#### Task goal
Pictures must be kept out of the copy. Every entry is to be duplicated exactly.

#### Records drawn from a dataset
────────────────────
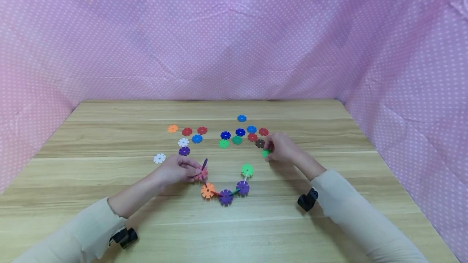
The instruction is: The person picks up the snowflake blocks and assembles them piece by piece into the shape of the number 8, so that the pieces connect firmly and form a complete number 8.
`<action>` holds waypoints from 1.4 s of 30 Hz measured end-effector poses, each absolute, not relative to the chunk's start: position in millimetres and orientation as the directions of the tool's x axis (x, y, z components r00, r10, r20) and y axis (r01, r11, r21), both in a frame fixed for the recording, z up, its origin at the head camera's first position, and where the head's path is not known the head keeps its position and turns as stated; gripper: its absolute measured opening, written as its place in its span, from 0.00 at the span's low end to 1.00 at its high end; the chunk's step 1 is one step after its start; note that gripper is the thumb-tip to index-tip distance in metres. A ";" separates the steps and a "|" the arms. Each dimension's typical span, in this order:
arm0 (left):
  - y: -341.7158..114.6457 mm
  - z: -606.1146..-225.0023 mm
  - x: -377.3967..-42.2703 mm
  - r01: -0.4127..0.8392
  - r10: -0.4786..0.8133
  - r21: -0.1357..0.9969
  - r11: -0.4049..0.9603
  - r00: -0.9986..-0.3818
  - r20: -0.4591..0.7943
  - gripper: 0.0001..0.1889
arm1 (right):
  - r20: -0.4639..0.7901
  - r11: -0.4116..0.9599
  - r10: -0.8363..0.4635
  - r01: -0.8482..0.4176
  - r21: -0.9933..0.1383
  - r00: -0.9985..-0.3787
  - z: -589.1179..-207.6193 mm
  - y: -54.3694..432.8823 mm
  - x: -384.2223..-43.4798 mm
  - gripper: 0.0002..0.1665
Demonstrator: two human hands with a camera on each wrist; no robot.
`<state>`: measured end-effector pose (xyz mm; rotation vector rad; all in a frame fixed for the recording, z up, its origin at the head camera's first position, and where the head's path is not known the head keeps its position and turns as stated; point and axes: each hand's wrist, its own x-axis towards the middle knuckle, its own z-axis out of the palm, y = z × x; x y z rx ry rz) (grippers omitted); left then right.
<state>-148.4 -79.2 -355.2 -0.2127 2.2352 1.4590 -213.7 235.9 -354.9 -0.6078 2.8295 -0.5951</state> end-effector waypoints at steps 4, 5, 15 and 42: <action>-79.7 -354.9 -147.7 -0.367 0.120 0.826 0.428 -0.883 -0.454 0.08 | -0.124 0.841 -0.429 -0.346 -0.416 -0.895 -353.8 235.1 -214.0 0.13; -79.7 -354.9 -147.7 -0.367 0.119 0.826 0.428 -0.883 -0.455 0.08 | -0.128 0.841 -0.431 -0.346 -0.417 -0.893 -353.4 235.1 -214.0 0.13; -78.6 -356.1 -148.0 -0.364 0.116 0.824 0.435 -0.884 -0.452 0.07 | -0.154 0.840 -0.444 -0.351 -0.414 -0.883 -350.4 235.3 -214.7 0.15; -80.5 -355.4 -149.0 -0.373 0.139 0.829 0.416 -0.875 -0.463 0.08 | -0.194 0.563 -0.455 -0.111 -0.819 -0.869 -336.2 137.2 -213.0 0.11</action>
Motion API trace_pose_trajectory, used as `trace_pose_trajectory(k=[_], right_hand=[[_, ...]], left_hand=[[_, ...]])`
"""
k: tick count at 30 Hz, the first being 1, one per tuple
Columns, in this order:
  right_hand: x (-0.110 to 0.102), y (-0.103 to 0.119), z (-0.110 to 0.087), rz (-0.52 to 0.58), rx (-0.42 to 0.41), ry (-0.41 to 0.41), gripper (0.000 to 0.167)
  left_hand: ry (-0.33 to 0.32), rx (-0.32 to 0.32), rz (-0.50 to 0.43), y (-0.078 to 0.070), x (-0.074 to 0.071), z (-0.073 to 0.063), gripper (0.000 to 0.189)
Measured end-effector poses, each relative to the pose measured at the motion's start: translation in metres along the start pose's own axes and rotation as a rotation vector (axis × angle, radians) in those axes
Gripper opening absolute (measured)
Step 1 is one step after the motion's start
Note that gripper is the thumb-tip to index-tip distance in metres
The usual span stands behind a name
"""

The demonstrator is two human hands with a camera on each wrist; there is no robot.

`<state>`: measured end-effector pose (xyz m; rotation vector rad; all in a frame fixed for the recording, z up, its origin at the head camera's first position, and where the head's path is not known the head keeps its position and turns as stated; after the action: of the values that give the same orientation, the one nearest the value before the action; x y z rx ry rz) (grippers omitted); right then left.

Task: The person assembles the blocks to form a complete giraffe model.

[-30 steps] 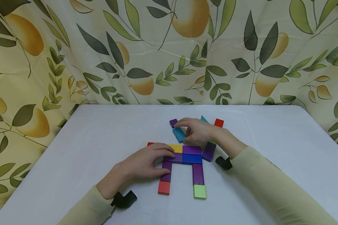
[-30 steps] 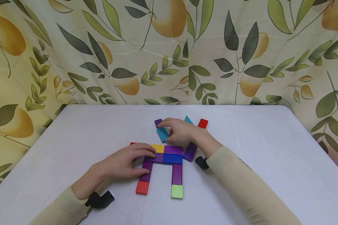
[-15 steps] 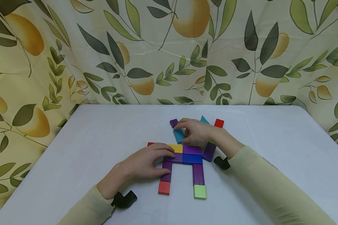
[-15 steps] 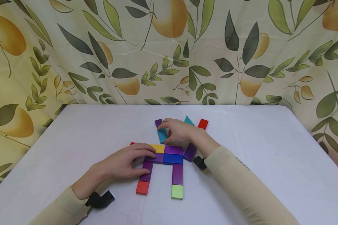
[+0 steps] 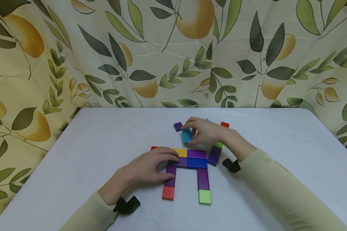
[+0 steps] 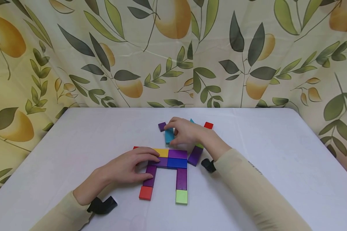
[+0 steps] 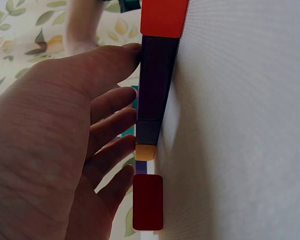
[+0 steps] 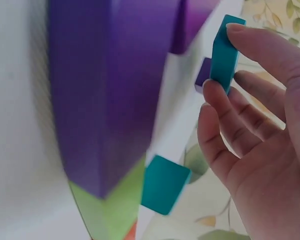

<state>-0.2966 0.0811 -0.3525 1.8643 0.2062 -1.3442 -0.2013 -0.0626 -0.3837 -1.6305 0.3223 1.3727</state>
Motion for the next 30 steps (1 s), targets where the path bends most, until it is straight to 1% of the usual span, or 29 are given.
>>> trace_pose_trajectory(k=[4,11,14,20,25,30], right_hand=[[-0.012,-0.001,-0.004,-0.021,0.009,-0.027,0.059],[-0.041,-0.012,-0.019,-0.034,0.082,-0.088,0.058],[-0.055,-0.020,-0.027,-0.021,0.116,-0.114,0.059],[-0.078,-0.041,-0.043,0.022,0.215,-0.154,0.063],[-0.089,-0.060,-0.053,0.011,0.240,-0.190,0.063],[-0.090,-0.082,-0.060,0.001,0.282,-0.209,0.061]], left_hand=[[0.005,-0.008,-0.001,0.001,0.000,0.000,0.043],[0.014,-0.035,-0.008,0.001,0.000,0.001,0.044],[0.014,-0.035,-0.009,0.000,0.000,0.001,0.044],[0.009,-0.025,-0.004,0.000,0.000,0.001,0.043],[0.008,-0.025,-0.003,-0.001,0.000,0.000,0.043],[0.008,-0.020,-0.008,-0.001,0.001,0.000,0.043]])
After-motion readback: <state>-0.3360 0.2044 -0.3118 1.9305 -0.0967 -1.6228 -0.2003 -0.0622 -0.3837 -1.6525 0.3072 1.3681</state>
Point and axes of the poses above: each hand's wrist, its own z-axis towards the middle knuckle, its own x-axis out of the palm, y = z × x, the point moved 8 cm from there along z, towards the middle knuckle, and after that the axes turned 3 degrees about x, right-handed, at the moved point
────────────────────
#### Answer
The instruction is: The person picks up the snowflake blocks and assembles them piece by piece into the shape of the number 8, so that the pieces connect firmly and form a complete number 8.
`<action>` holds waypoints from 1.4 s of 30 Hz measured end-effector poses, each absolute, not relative to the chunk's start: position in millimetres and orientation as the directions of the tool's x axis (x, y, z components r00, r10, r20) and y axis (r01, r11, r21), both in a frame fixed for the recording, z up, its origin at the head camera's first position, and where the head's path is not known the head keeps its position and turns as stated; gripper: its absolute measured opening, written as its place in its span, from 0.00 at the span's low end to 1.00 at its high end; the chunk's step 1 is one step after its start; note that gripper is the thumb-tip to index-tip distance in metres. A ";" separates the steps and a "|" the arms. Each dimension's typical span, in this order:
arm0 (left):
  - y: -341.7158..114.6457 mm
  - z: -606.1146..-225.0023 mm
  - x: -377.3967..-42.2703 mm
  - r01: -0.4127..0.8392
  - r10: -0.4786..0.8133
  - r21: -0.1357..0.9969
  - r11: -0.4049..0.9603
  - r00: -0.9986..-0.3818
  - r20: -0.4591..0.7943
  - gripper: 0.0001..0.1889
arm1 (right):
  - r20: -0.4639..0.7901
  - r11: -0.4116..0.9599
  - r10: -0.8363..0.4635
  - r01: -0.8482..0.4176
  - r21: -0.9933..0.1383
  - r00: -0.9985..-0.3787
  - z: -589.1179..-207.6193 mm
  - y: -54.3694..432.8823 mm
  - x: -384.2223..-43.4798 mm
  - gripper: 0.0002..0.1665
Demonstrator: two human hands with a camera on each wrist; no robot.
`<state>`: measured end-effector pose (xyz mm; rotation vector rad; all in a frame fixed for the recording, z up, its origin at the head camera's first position, and where the head's path is not known the head keeps its position and turns as stated; point and axes: each hand's wrist, its own x-axis towards the middle knuckle, its own z-axis out of the palm, y = z × x; x y z rx ry rz) (grippers omitted); left then right.
<state>-148.4 -79.2 -355.2 -0.2127 2.2352 1.4590 -213.7 235.9 -354.9 -0.6078 2.8295 -0.5951</state> end-effector waypoints at steps 4, 5, 15 and 42: <action>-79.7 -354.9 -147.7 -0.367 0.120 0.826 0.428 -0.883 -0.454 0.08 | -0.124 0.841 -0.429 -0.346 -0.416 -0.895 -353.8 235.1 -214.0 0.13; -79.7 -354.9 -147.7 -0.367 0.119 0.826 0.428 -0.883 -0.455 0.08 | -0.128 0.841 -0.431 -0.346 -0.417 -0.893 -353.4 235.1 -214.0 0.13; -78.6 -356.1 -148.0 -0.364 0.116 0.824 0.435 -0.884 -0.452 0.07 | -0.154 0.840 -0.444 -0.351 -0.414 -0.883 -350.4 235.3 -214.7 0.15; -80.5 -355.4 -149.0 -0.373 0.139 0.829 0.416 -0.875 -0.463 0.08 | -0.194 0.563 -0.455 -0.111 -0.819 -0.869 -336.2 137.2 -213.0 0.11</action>
Motion API trace_pose_trajectory, used as `trace_pose_trajectory(k=[_], right_hand=[[_, ...]], left_hand=[[_, ...]])`
"""
k: tick count at 30 Hz, the first being 1, one per tuple
Columns, in this order:
  right_hand: x (-0.110 to 0.102), y (-0.103 to 0.119), z (-0.110 to 0.087), rz (-0.52 to 0.58), rx (-0.42 to 0.41), ry (-0.41 to 0.41), gripper (0.000 to 0.167)
  left_hand: ry (-0.33 to 0.32), rx (-0.32 to 0.32), rz (-0.50 to 0.43), y (-0.078 to 0.070), x (-0.074 to 0.071), z (-0.073 to 0.063), gripper (0.000 to 0.189)
Measured end-effector poses, each relative to the pose measured at the motion's start: translation in metres along the start pose's own axes and rotation as a rotation vector (axis × angle, radians) in those axes
Gripper opening absolute (measured)
Step 1 is one step after the motion's start
Note that gripper is the thumb-tip to index-tip distance in metres
The usual span stands behind a name
"""

The demonstrator is two human hands with a camera on each wrist; there is no robot.

`<state>`: measured end-effector pose (xyz m; rotation vector rad; all in a frame fixed for the recording, z up, its origin at the head camera's first position, and where the head's path is not known the head keeps its position and turns as stated; after the action: of the values that give the same orientation, the one nearest the value before the action; x y z rx ry rz) (grippers omitted); right then left.

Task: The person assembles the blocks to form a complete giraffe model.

[-30 steps] 
[-30 steps] 
[-15 steps] 
[-15 steps] 
[+0 steps] 
[+0 steps] 
[+0 steps] 
[+0 steps] 

<state>-0.2966 0.0811 -0.3525 1.8643 0.2062 -1.3442 -0.2013 -0.0626 -0.3837 -1.6305 0.3223 1.3727</state>
Motion for the next 30 steps (1 s), targets where the path bends most, until it is straight to 1% of the usual span, or 29 are given.
>>> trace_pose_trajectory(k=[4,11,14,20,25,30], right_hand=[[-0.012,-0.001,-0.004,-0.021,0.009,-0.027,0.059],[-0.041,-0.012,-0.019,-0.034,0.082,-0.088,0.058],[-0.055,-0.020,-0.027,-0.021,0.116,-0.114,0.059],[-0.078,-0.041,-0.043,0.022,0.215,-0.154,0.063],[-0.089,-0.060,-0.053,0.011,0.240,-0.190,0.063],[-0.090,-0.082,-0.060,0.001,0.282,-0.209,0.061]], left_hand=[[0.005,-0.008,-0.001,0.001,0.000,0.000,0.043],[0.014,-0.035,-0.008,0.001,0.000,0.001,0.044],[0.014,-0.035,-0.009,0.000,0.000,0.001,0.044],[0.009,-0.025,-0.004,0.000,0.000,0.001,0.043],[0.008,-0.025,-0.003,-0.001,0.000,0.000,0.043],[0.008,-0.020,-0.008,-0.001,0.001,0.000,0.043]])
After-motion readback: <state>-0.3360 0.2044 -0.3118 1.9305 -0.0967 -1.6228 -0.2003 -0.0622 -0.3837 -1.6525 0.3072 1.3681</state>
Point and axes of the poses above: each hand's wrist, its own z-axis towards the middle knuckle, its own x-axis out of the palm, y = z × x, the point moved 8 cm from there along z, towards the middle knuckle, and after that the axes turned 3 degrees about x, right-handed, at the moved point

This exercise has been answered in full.